Published: Mon 21 Dec 2009
The Federal Deposit Insurance Corporation (FDIC) is increasing its budget by 55 percent and boosting its workforce by 23 percent as it attempts to keep pace with closing banks.
On Tuesday, the board of the FDIC voted to approve a $4-billion corporate operating budget for the 2010 fiscal year, which is $1.4 billion more than the budget for fiscal 2009. For 2010, the receivership financing portion of the budget almost doubles, rising to $2.5 billion from $1.3 billion.
The new FDIC budget "is a prudent and measured response to current conditions in the banking industry," explained FDIC Chair Sheila Bair in a prepared statement.

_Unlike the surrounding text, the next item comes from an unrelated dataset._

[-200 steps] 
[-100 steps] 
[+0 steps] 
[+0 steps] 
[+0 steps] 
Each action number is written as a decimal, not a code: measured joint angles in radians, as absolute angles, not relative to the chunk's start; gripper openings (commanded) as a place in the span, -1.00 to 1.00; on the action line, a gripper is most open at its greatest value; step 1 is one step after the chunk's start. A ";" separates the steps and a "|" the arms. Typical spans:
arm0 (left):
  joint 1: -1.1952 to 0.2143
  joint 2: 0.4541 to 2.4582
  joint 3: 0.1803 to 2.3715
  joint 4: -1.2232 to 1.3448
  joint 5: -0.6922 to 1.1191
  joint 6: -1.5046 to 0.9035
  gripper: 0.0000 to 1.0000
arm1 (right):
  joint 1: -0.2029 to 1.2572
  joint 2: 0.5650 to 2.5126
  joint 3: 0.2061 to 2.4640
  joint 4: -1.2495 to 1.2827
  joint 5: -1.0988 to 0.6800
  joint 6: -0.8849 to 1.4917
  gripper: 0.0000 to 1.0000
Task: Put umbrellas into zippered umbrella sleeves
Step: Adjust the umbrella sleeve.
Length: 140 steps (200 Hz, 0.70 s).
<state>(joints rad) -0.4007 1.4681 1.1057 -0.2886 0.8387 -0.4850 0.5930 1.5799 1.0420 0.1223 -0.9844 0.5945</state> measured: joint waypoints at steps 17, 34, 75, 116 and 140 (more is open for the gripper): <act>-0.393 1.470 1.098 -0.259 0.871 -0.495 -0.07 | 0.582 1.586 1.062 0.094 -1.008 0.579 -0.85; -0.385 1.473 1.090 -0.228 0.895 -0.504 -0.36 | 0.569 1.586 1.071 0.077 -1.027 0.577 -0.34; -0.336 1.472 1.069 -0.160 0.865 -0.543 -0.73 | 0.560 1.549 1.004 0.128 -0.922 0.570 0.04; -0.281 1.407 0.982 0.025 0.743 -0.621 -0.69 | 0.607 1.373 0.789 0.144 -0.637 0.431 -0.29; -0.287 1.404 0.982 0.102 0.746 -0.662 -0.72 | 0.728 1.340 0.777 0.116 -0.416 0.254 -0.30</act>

"It will ensure that we are prepared to handle an ever-larger number of bank failures next year, if that becomes necessary, and to provide greater regulatory oversight for an even larger number of troubled financial institutions," Chairwoman Bair added.
So far in 2009, the FDIC has taken control of 133 failing banks, compared to only 25 failed banks in 2008. On Friday, the FDIC shut down the Solutions Bank, based in Overland Park, Kansas, which marks the third FDIC-insured lending institution to fail in Kansas in 2009. The other two bank failures were the First National Bank of Anthony and TeamBank.
The FDIC board also approved a staff increase for 2010 from 7,010 people to 8,653. The majority of the new 1,643 new positions, according to the FDIC, are only temporary and will assist the organization with bank investigations and closings.
Funded by the deposit insurance that banks pay, the FDIC covers over 8,000 financial institutions with approximately $13.5 trillion in assets in the United States. The recent spate of bank failures has taken a major toll on the FDIC's customer account protection fund. This fund reimburses customers for deposits as large as $250,000 per account when banks fail. A typical bank failure costs the FDIC hundreds of millions of dollars.
The FDIC does not expect bank failures to attenuate in the next four years, as the organization foresees even more closings next year due to large losses on commercial real estate loans. Over the next four years, the FDIC predicts bank failures to cost roughly $100 billion. To replenish its rapidly diminishing funds, the FDIC recently required United States banks to pay their deposit insurance fees in advance for the next three years. In the event the FDIC gets even more strapped for cash, the organization may also tap into a credit line from the Treasury Department of up to $500 billion.